Sorot matanya teduh. Caranya memandang anak laki-laki di sampingnya penuh perhatian. Ia meminta anakku, ingin menggendongnya. Anakku menoleh ke arahku, seolah bertanya untuk memastikan bahawa yang menggondongnya adalah orang baik-baik yang penuh kasih sayang sekaligus meminta persetujuan. “Iya nak, Bude orang baik. Dia sangat sayang pada anak-anak.” Begitu kira-kira tatapan mataku berbicara anakku yang baru berumur sembilan bulan. Sambil menimang anakku dalam gendongannya ia menuturkan kisahnya.

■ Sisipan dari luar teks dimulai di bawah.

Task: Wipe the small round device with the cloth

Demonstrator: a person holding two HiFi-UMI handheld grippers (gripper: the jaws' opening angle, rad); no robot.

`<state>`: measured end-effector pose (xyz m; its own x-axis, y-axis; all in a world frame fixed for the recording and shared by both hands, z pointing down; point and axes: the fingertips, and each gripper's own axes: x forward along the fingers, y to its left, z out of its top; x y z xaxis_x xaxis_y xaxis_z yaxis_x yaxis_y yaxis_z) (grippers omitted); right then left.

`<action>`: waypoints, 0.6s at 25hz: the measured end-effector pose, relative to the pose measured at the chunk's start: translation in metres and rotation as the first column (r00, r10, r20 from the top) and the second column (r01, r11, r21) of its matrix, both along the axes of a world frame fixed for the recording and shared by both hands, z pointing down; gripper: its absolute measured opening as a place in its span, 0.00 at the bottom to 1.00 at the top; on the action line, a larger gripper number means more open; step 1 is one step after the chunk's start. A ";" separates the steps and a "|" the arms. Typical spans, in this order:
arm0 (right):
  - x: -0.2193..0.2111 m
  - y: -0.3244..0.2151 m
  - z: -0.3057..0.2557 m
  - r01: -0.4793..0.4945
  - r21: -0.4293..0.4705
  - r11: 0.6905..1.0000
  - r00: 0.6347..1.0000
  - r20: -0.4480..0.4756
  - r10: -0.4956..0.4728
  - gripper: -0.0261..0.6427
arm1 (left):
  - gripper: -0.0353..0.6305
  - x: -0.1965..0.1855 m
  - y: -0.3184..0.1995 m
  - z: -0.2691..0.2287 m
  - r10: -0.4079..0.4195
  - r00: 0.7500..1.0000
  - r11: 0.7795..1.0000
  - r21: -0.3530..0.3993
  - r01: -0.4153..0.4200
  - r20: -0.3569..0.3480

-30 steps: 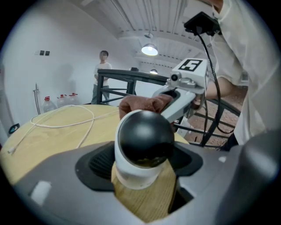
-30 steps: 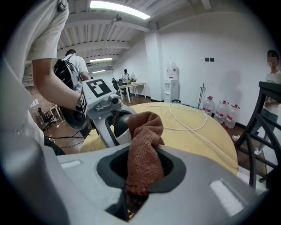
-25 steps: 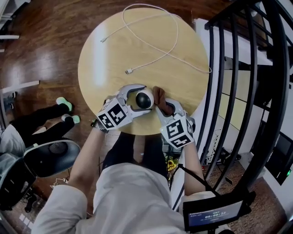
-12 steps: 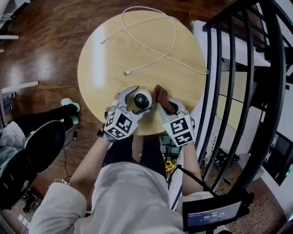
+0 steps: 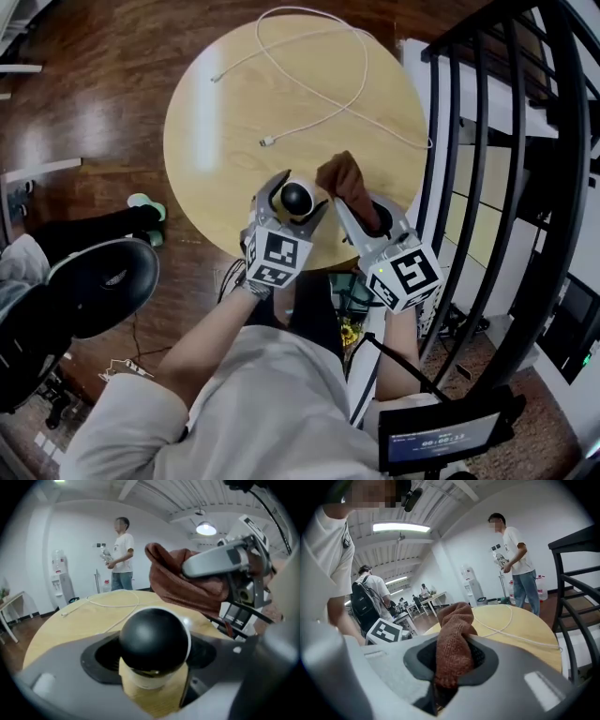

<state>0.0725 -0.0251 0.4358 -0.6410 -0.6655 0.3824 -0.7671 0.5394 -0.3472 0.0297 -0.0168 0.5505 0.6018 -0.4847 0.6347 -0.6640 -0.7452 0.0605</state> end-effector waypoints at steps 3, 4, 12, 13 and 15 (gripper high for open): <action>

Saya lebih dulu jatuh cinta pada anaknya, sebelum saya jatuh cinta padanya. Waktu itu ridho baru berumur tujuh tahun. Ibunya telah meninggal dalam sebuha kecelakaan lalu lintas sepulang dari kantor. Sang ayah datang ke rumah untuk menanyakan kesediaan saya untuk menjadi pendamping hidupnya. Sang anak yang dibawanya benar-benar menyentuh hatiku. Entah kenapa timbul naluri keibuanku. Anak ini masih sangat membutuhkan perhatian ibunya, begitu kata hatiku. Tanpa berpanjang lebar, saya katakan pada ayahnya, “saya tak menghendaki pacaran. Umur saya sudah terlalu tua untuk itu.” Saya tiga puluh lima tahun waktu itu. Dan akhirnya kami pun menikah.

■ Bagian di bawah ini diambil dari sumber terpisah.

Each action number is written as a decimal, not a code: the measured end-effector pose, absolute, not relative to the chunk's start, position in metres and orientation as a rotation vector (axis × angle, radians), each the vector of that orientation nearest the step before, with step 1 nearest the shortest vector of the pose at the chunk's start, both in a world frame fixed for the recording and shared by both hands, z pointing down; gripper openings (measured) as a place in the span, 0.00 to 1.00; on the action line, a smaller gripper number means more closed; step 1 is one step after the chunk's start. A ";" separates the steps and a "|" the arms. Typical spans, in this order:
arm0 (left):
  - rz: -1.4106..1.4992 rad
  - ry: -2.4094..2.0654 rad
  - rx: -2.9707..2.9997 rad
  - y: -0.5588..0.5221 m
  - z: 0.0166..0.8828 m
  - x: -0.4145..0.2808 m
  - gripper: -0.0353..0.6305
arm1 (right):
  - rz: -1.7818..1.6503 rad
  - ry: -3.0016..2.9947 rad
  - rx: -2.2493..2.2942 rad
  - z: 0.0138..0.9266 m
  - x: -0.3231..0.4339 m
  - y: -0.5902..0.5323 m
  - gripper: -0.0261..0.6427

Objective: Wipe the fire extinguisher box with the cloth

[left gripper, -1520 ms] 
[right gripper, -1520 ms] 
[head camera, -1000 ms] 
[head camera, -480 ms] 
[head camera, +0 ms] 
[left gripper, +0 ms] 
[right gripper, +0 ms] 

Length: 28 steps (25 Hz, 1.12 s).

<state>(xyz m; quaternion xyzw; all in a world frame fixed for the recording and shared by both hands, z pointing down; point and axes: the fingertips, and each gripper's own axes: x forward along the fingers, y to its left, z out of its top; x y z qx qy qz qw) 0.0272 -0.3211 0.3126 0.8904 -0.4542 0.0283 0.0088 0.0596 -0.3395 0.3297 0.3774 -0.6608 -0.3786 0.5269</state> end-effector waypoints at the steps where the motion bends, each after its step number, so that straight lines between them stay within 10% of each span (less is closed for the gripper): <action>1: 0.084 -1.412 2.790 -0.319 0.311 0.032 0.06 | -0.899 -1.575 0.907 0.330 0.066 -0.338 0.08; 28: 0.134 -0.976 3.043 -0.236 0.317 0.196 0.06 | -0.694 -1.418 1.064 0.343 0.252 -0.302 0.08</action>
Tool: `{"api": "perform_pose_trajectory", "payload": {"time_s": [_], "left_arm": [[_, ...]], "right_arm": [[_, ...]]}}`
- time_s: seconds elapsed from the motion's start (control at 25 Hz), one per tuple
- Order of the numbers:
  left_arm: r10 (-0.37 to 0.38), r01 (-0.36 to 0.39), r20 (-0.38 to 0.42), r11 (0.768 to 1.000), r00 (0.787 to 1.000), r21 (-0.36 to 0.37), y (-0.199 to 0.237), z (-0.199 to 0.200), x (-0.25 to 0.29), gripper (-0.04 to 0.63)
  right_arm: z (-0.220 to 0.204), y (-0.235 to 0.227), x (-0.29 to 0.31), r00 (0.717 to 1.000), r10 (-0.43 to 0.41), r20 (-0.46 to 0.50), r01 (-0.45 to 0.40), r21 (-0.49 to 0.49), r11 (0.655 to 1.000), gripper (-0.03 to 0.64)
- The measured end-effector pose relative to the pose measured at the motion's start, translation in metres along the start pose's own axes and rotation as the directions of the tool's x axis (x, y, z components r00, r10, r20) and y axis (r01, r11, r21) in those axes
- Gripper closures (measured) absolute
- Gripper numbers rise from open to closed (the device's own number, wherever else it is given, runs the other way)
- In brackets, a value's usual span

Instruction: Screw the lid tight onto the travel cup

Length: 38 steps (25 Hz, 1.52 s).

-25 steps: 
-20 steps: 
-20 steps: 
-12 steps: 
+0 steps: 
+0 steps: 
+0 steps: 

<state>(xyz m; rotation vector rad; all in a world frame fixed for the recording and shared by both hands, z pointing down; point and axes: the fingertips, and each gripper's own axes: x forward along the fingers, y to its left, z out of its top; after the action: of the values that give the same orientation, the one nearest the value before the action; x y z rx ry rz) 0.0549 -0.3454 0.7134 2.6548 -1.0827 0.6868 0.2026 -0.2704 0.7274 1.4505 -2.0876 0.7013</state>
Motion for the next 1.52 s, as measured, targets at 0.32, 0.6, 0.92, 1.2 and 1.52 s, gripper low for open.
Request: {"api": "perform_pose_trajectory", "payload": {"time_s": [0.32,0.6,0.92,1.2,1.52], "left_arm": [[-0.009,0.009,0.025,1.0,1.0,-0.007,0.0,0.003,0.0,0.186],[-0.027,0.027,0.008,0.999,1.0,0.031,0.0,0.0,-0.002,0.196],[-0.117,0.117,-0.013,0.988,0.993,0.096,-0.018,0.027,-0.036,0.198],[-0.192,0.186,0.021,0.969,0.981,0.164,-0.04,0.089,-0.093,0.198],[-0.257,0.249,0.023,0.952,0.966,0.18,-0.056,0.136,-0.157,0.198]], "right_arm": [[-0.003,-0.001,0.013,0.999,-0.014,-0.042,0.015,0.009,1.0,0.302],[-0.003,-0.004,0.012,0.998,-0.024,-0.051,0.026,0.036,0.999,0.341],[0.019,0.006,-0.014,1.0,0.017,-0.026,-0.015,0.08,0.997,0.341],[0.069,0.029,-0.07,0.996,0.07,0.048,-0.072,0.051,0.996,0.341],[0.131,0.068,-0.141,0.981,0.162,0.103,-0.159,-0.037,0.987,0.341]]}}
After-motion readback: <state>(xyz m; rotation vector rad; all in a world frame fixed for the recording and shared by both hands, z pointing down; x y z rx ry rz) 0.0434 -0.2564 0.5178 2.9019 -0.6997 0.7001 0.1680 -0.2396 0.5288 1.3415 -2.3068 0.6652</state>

Sebagaimana layaknya “ibu tiri”, saya juga mengalami konflik saat baru berumah tangga. Namun saya sangat beruntung, konflik itu hanya berlangsung tiga bulan. Anak-anak mulai bisa menerima saya. Mereka merasa saya bisa dijadikan teman bagi mereka. Saya mau mendengar dan bisa diajak bicara. Saya bukan musuh dalam rumah mereka. Saya adalah bagian dari keluarga mereka. Saya Ibu mereka. Mereka memanggil saya “Ibu”. Sungguh ini sebuah kehormatan bagi saya. Kebanggan.

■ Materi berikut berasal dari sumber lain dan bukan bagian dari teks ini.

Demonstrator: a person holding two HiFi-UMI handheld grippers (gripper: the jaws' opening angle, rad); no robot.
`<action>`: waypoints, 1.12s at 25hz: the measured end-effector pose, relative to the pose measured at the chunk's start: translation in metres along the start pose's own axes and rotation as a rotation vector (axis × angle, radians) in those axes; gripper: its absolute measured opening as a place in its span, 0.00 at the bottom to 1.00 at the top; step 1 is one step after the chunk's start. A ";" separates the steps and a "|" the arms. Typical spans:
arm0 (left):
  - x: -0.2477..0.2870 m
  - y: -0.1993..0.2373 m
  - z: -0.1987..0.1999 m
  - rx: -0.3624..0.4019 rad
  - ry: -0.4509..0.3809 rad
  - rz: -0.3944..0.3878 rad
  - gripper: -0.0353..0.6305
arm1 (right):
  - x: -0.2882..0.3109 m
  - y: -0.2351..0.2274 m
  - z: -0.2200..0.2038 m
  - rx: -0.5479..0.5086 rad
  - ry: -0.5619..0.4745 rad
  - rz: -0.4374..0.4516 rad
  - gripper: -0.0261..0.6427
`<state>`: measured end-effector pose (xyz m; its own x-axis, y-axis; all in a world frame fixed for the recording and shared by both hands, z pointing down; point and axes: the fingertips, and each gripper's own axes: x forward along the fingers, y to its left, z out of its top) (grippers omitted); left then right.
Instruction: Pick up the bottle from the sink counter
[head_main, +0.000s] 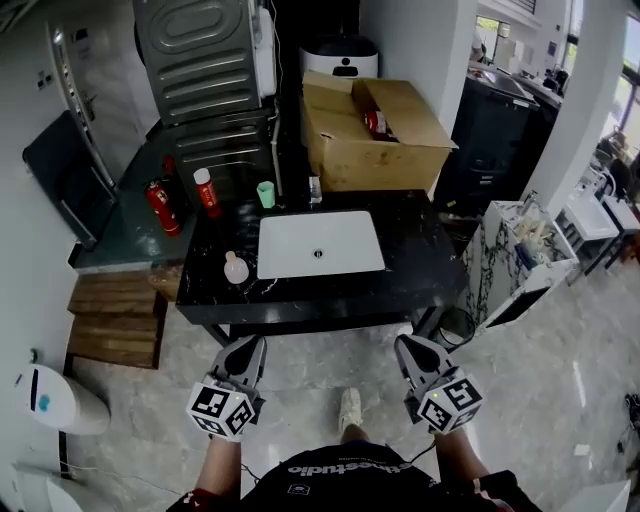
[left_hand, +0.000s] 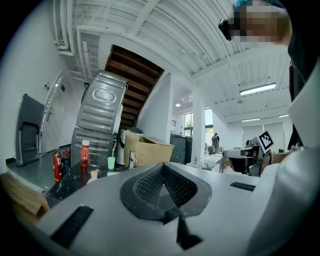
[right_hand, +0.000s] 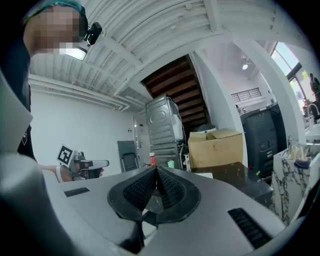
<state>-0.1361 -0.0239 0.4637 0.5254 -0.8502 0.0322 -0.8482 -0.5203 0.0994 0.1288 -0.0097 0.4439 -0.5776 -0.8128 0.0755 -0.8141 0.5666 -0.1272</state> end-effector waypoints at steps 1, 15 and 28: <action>0.017 0.010 0.003 0.008 0.000 0.009 0.07 | 0.018 -0.012 0.005 -0.004 -0.006 0.012 0.10; 0.206 0.080 0.039 0.048 0.011 0.091 0.07 | 0.187 -0.147 0.065 -0.051 -0.034 0.157 0.10; 0.235 0.147 0.033 0.037 0.054 0.129 0.08 | 0.263 -0.141 0.064 -0.040 -0.025 0.210 0.10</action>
<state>-0.1395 -0.3033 0.4534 0.4136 -0.9054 0.0959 -0.9104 -0.4102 0.0540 0.0960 -0.3120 0.4186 -0.7332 -0.6795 0.0270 -0.6784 0.7281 -0.0977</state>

Sudah delapan tahun kami menikah. Namun hingga usia saya yang lebih dari paruh baya ini, saya tak dikaruniai anak oleh Allah. Beraneka ragam cara telah kami tempuh. Medis dan Non medis, semuanya. Namun tak juga menampakkan hasil. Mungkin Allah punya rencana yang lebih baik dari apa yang saya inginkan. Lihatlah Ridho dan juga kakaknya, mereka begitu lekat pada saya, seolah-olah saya adalah ibu kandung mereka. Hampir dalam segala hal, seperti yang dilakukan oleh para Ibu saya juga berusaha melakukan banyak hal terbaik untuk mereka. Membagi kasih sayang dan perhatian adalah keharusan bagi saya sebagai Ibu mereka. Memasak, antar-jemput sekolah, mendampingi mereka belajar, mengambil rapor, merawat saat sakit dan lain-lain. Saya sangat bersyukur pada Allah atas segala hal yang dianugerahkannya pada saya. Saya dulu perawat, dan Alhamdulillah saya bisa merawat anak-anak suami saya. Sungguh benar-benar pengalaman adalah guru yang terbaik. Allah benar-benar Maha Adil mba…
Seperti dituturkan oleh seorang Ibu, dalam sebuah pesta barbeque..
*Dalam belaian kasih sayang Ibu tirinya, Ridho dan kakaknya berhasil mecapai prestasi akademis yang mengagumkan. Kakak Ridho kini adalah seorang mahasisi ITS sedangkan ridho pernah mengikuti olimpiade matematika di Manila, Filipina. Dalam waktu dekat ia akan mengikuti kompetisi matematika di Hongkong.